## Brief
Retype the data that follows with no alterations, please.

(Beginning of Available data)

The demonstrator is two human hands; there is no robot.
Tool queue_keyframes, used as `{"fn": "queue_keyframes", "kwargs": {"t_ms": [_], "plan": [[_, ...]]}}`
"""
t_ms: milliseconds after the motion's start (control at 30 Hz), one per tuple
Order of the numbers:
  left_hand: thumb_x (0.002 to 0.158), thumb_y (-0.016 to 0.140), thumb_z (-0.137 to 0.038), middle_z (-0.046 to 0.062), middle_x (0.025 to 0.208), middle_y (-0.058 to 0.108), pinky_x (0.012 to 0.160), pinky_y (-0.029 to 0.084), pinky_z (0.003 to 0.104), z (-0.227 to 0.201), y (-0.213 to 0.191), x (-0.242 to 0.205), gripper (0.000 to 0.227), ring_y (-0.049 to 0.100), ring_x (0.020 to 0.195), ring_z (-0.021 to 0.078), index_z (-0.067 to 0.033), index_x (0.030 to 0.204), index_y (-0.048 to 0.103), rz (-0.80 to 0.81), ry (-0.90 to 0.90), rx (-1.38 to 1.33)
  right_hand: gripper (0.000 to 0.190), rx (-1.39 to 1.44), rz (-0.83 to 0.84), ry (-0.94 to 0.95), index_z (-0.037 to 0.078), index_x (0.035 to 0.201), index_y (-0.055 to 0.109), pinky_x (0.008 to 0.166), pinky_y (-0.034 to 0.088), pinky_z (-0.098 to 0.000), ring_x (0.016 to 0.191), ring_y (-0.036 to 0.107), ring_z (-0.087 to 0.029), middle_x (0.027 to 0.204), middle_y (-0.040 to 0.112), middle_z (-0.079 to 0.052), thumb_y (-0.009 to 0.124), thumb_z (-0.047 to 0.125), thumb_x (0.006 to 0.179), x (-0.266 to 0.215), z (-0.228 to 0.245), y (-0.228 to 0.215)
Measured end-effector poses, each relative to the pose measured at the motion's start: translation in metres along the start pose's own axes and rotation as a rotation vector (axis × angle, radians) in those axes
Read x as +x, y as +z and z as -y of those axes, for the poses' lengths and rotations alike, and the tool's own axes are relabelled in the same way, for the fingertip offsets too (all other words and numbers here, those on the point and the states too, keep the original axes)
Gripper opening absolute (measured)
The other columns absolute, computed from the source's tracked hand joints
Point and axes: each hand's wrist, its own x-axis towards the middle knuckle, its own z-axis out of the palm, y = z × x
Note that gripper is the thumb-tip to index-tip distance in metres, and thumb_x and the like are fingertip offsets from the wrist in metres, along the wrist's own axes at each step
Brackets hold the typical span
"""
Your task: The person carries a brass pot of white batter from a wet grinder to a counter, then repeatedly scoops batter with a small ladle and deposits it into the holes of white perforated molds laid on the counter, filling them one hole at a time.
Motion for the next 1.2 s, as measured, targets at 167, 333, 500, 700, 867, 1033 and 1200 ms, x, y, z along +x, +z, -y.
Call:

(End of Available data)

## Solution for this problem
The demonstrator is two human hands; there is no robot.
Tool queue_keyframes, used as `{"fn": "queue_keyframes", "kwargs": {"t_ms": [_], "plan": [[_, ...]]}}`
"""
t_ms: milliseconds after the motion's start (control at 30 Hz), one per tuple
Order of the numbers:
  left_hand: thumb_x (0.002 to 0.158), thumb_y (-0.016 to 0.140), thumb_z (-0.137 to 0.038), middle_z (-0.046 to 0.062), middle_x (0.025 to 0.208), middle_y (-0.058 to 0.108), pinky_x (0.012 to 0.160), pinky_y (-0.029 to 0.084), pinky_z (0.003 to 0.104), z (-0.227 to 0.201), y (-0.213 to 0.191), x (-0.242 to 0.205), gripper (0.000 to 0.227), ring_y (-0.049 to 0.100), ring_x (0.020 to 0.195), ring_z (-0.021 to 0.078), index_z (-0.067 to 0.033), index_x (0.030 to 0.204), index_y (-0.048 to 0.103), rz (-0.80 to 0.81), ry (-0.90 to 0.90), rx (-1.38 to 1.33)
  right_hand: gripper (0.000 to 0.190), rx (-1.39 to 1.44), rz (-0.83 to 0.84), ry (-0.94 to 0.95), index_z (-0.037 to 0.078), index_x (0.035 to 0.201), index_y (-0.055 to 0.109), pinky_x (0.008 to 0.166), pinky_y (-0.034 to 0.088), pinky_z (-0.098 to 0.000), ring_x (0.016 to 0.191), ring_y (-0.036 to 0.107), ring_z (-0.087 to 0.029), middle_x (0.027 to 0.204), middle_y (-0.040 to 0.112), middle_z (-0.079 to 0.052), thumb_y (-0.009 to 0.124), thumb_z (-0.047 to 0.125), thumb_x (0.006 to 0.179), x (-0.266 to 0.215), z (-0.228 to 0.245), y (-0.228 to 0.215)
Measured end-effector poses, each relative to the pose measured at the motion's start: translation in metres along the start pose's own axes and rotation as a rotation vector (axis × angle, radians) in those axes
Read x as +x, y as +z and z as -y of those axes, for the poses' lengths and rotations alike, and the tool's own axes are relabelled in the same way, for the fingertip offsets too (all other words and numbers here, those on the point and the states too, keep the original axes)
Gripper opening absolute (measured)
The other columns absolute, computed from the source's tracked hand joints
Point and axes: each hand's wrist, its own x-axis towards the middle knuckle, its own z-axis out of the palm, y = z × x
Note that gripper is the thumb-tip to index-tip distance in metres, and thumb_x and the like are fingertip offsets from the wrist in metres, along the wrist's own axes at each step
Brackets hold the typical span
"""
Your task: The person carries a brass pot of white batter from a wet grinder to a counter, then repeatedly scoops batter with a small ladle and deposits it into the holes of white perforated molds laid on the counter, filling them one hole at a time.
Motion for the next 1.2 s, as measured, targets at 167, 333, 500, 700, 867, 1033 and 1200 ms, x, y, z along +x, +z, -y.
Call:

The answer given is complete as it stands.